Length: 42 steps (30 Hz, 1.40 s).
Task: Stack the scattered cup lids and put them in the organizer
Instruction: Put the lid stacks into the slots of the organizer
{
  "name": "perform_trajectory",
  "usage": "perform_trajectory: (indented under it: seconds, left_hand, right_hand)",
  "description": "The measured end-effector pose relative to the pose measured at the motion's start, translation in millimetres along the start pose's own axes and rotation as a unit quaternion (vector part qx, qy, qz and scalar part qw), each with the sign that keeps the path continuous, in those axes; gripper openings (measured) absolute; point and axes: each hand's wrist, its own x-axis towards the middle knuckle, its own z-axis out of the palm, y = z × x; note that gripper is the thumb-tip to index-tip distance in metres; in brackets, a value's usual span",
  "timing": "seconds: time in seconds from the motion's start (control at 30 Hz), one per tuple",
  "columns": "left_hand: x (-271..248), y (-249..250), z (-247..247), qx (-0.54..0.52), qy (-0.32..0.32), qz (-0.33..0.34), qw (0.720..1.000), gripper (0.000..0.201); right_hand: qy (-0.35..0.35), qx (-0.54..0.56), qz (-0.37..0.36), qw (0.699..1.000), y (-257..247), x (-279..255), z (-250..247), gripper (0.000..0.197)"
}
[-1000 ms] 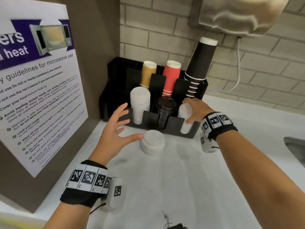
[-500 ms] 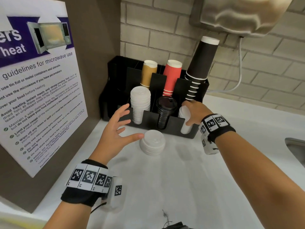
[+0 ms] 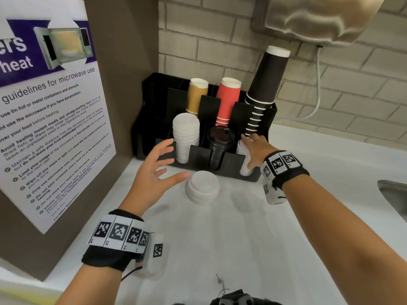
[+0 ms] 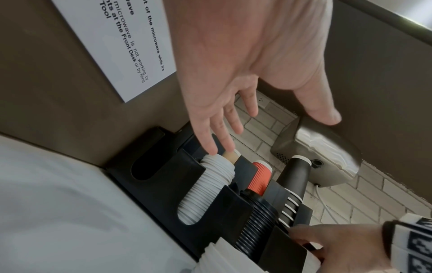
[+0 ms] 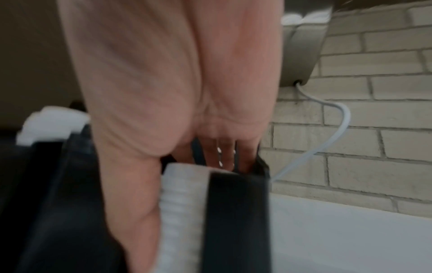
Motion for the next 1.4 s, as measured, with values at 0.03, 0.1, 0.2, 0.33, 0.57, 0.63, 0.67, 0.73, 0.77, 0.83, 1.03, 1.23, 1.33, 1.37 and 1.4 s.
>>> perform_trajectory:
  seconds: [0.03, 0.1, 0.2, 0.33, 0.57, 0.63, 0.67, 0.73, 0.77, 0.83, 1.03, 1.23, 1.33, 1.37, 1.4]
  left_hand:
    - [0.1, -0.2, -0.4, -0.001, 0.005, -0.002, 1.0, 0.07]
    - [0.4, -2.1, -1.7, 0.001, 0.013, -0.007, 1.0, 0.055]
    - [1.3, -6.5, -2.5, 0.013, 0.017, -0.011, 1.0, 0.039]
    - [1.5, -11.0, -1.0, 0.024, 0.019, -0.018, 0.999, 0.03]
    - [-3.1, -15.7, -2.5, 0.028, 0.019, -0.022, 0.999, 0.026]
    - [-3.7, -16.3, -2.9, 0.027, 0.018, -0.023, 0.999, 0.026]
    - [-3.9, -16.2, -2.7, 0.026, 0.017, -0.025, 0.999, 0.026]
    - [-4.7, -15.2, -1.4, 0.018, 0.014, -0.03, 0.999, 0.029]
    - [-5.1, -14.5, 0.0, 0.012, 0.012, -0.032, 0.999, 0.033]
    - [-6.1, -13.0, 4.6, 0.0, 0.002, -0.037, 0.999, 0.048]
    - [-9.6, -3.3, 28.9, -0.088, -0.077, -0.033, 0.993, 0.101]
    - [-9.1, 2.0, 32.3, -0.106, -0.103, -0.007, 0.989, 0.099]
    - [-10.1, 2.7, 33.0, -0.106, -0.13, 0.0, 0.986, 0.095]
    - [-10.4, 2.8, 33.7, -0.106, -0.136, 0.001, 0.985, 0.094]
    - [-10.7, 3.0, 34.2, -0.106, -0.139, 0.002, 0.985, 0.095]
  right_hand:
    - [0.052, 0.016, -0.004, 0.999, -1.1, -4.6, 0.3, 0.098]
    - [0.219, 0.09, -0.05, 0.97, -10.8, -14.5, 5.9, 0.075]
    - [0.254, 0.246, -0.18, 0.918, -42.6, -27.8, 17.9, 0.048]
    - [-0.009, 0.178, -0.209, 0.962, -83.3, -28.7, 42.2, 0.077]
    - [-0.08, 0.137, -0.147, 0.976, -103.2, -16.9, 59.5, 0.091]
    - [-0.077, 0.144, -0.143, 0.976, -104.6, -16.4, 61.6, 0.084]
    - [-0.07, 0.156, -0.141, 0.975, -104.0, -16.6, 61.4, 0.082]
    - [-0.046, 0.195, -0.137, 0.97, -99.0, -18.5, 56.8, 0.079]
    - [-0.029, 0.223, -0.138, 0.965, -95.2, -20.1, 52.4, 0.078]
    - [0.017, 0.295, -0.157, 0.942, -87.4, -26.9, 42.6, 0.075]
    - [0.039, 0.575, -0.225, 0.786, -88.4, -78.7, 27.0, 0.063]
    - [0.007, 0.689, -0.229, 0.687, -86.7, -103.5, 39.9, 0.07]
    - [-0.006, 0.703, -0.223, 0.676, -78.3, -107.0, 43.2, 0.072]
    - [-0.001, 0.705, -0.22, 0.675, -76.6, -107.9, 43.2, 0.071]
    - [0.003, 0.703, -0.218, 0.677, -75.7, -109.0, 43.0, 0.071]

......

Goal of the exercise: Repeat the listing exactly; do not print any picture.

Task response:
Length: 42 steps (30 Hz, 1.40 s).
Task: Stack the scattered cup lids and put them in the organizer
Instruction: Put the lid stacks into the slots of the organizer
{
  "name": "perform_trajectory",
  "usage": "perform_trajectory: (indented under it: seconds, left_hand, right_hand)",
  "description": "The measured end-effector pose relative to the pose measured at the motion's start, translation in millimetres along the start pose's own axes and rotation as a unit quaternion (vector part qx, qy, qz and scalar part qw), each with the sign that keeps the path continuous, in those axes; gripper openings (measured) absolute; point and axes: each hand's wrist, its own x-axis towards the middle knuckle, its own z-axis out of the palm, y = z × x; note that gripper is the thumb-tip to index-tip distance in metres; in brackets, a value's usual span",
  "timing": "seconds: time in seconds from the motion's start (control at 30 Hz), one per tuple",
  "columns": "left_hand: x (-271..248), y (-249..250), z (-247..247), qx (-0.54..0.52), qy (-0.32..0.32), qz (-0.33..0.34), qw (0.720..1.000), gripper (0.000..0.201); right_hand: qy (-0.35..0.35), qx (-0.54..0.56), qz (-0.37..0.36), qw (0.699..1.000), y (-257..247), x (-279..255), z (-250..247), gripper (0.000..0.197)"
}
[-1000 ms] 
[-500 ms] 
[+0 ms] 
[+0 ms] 
[+0 ms] 
Motion for the next 1.4 s, as measured, with values at 0.03, 0.1, 0.2, 0.33, 0.57, 0.63, 0.67, 0.73, 0.77, 0.83, 1.03, 1.23, 1.33, 1.37 and 1.4 s.
>>> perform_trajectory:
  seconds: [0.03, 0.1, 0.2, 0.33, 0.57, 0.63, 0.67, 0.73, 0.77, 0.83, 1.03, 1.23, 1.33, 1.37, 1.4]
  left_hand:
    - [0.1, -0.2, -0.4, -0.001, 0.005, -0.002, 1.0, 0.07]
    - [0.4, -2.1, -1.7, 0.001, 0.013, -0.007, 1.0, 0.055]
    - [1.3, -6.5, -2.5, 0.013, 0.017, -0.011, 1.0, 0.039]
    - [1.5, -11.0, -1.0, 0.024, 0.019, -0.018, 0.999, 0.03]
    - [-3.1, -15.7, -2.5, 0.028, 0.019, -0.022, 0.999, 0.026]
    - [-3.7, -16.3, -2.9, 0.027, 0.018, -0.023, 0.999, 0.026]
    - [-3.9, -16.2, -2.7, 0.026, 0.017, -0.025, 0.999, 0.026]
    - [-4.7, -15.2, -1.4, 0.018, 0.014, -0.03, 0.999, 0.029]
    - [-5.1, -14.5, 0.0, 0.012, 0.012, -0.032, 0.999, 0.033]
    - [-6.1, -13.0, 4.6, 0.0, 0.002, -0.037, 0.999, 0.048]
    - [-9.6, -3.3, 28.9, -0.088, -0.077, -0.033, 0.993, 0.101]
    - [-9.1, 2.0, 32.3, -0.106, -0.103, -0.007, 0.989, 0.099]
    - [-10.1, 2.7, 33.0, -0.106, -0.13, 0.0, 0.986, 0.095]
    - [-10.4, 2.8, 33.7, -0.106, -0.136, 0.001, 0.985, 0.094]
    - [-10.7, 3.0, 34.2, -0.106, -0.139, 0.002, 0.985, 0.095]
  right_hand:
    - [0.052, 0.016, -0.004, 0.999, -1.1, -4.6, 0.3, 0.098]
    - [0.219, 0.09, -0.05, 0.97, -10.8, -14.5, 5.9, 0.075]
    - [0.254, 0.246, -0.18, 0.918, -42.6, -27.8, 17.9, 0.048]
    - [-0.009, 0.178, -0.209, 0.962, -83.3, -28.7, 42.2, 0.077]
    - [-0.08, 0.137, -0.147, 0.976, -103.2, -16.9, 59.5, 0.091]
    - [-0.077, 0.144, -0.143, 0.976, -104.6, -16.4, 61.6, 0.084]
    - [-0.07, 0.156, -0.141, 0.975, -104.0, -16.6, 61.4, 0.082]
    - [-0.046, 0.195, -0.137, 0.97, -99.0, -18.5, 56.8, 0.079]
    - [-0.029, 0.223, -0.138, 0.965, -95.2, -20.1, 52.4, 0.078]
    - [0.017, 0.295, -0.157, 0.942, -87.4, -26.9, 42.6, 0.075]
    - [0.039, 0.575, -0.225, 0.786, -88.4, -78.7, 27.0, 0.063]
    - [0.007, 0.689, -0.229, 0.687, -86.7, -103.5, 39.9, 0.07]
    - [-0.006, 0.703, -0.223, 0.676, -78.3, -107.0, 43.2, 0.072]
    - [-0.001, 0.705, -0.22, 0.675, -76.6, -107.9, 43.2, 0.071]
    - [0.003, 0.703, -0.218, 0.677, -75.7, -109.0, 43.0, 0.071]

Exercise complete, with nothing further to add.